Totalement. C’est l’avantage du cinéma par rapport au théâtre. Là, tu es dans le désert, et ce n’est pas du décor : c’est du sable, de la chaleur, du vent. Ça t’aide. Ça nourrit l’imaginaire. Même la soif, la fatigue, ça aide à y croire. Tu te dis : « Je suis Luis, je me perds dans le désert. » Même si à 8h, je rentre à l’hôtel. Entre-temps, j’y crois, parce que le corps sent. Il réagit et se transforme.
Le film a une identité sonore très marquée. J’imagine que la rave joue un rôle particulier, presque celui d’un co-acteur, dans votre performance ?
La rave, on l’a vraiment vécue ! On en a tourné une vraie, au tout début, à Teruel. Moi, je connaissais déjà un peu ce monde, contrairement à mon personnage : Luis. Lui, il débarque avec son fils, complètement perdu. Mais sur le plateau, c’était réel. Et après, ce qui m’a marqué, c’est en voyant le film fini, avec la musique. Au montage, tout prend une autre ampleur. Même des images sans paroles, avec juste la musique, ça raconte quelque chose. Ça crée un voyage. Et ça, je ne m’y attendais pas.
Pendant le tournage, vous ne saviez pas encore à quel moment la bande-son allait prendre de l’ampleur. Dans ce genre de configuration, il faut une grande confiance dans le réalisateur et accepter un vrai lâcher-prise. À part la rave du début, la musique n’était pas encore présente.
C’est vrai, j’aime beaucoup ce que tu dis là. On doit faire confiance. On n’a pas le choix. Comme lui doit croire que je suis Luis, moi je dois croire en sa vision. Et c’est encore plus vrai ici, parce qu’il travaille en 16 mm. Ce n’est pas comme le numérique, où on peut multiplier les prises.

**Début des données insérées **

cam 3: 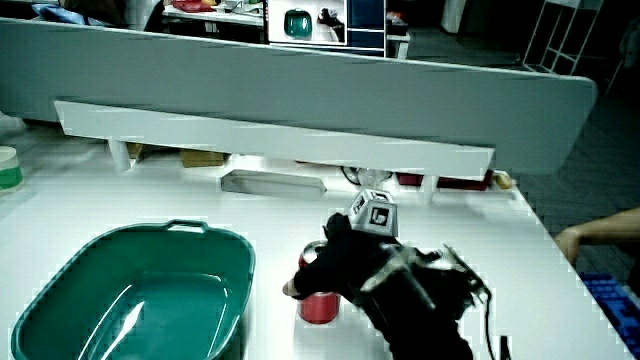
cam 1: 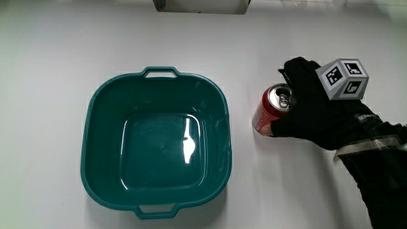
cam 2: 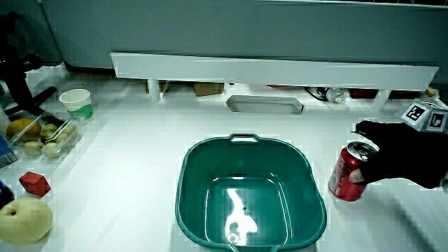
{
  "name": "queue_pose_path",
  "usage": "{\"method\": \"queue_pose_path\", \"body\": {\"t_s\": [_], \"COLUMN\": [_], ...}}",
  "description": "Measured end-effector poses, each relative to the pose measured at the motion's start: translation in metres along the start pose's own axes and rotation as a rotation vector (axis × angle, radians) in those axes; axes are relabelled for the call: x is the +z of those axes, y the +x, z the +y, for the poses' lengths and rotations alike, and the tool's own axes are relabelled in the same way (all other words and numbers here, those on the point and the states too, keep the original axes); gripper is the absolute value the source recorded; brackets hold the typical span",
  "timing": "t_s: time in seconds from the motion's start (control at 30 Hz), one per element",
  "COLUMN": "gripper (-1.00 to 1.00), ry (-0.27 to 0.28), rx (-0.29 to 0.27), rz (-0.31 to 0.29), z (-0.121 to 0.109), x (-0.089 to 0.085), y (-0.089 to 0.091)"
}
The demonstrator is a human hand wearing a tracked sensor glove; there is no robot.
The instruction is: Pick cola from desk
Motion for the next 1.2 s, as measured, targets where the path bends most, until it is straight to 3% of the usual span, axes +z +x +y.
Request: {"method": "queue_pose_path", "body": {"t_s": [0.6,0.87,1.03,1.2], "gripper": [0.63,0.93,1.0,1.0], "ry": [0.054,0.111,0.165,0.235], "rx": [0.013,0.021,0.039,0.086], "rz": [0.049,0.045,0.066,0.058], "z": [0.001,-0.001,-0.007,-0.017], "x": [0.003,0.005,0.016,0.036], "y": [0.007,0.009,0.008,-0.007]}}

Est-ce que le fait de tourner en pellicule a représenté une contrainte due au coût supérieur du traitement par rapport au numérique ?

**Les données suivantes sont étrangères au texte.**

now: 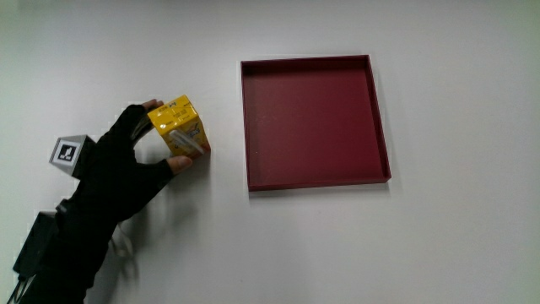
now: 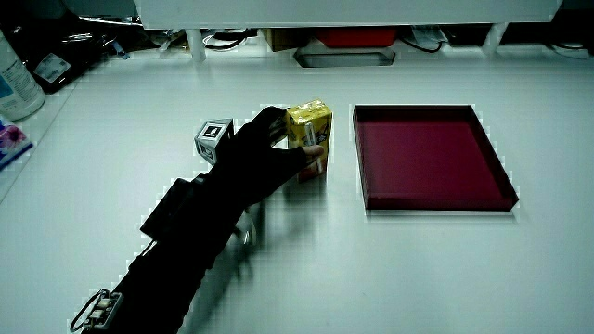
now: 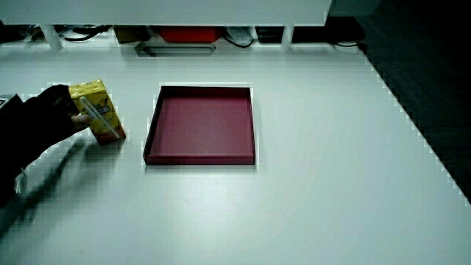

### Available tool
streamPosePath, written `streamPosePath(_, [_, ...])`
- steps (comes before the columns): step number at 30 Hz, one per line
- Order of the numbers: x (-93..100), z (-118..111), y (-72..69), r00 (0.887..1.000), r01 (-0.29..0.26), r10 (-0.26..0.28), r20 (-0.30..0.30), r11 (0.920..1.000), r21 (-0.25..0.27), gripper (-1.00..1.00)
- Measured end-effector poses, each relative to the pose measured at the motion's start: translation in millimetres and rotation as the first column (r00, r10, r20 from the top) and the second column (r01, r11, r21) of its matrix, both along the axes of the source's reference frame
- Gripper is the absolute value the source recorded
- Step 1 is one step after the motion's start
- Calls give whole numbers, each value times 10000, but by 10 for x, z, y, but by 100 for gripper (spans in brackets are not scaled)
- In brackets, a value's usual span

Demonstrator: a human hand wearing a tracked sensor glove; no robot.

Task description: Place ice redtea

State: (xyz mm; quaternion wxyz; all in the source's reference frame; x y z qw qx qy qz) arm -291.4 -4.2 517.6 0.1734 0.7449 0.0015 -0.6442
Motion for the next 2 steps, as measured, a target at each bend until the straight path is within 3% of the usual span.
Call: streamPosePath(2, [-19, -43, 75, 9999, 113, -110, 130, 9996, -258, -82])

Pas tant que ça, en fait. J’ai eu la chance de tourner plusieurs fois en 16 mm. En partie parce qu’il y a vingt ans, c’était presque la norme. On n’avait pas vraiment le choix à l’époque (rires). Et paradoxalement, on fait parfois plus de prises qu’en numérique. On ne se dit pas : « C’est bon, on en a deux, on arrête. » Non. Si on sent qu’on n’a pas trouvé, on recommence. Il y a une forme de rigueur dans ce rapport à la pellicule. Mais, ce n’est pas à nous, les comédiens, de porter ce stress-là. On est protégés. C’est l’équipe qui gère la technique, le timing, la lumière. Nous, on doit rester dans le moment, concentrés sur le jeu, sur ce qu’on est en train de vivre.
Le cadre, la lumière, la pellicule… tout cela donne un cadre très précis, parfois contraignant. Est-ce que, comme au théâtre, ces contraintes vous guident ?
Oui, complètement. Le cadre, c’est une frontière : tu peux jouer une scène magnifique, si tu es hors champ, ça ne sert à rien. Le cinéma, ce n’est que ça : des contraintes. Mais ce sont ces contraintes qui guident la création, qui donnent forme.
Dans le film, Luis garde une photo de sa fille, comme un talisman. Pour vous, s’il y avait une image à garder de ce tournage, une scène-talisman, ce serait laquelle ?
Il y en a deux. D’abord, cette scène où une voiture tombe dans un radeau. Je ne dirai pas plus su cette scène-là, il faut voir le film. Elle me reste, profondément. Et puis, un moment dans le désert, avec le personnage de Rivers : on prend un hallucinogène, on danse, on entre en transe. Pour moi, c’est ça SIRÂT. De la douleur, oui. Mais transcendée. Une manière de continuer à avancer, de continuer à grandir.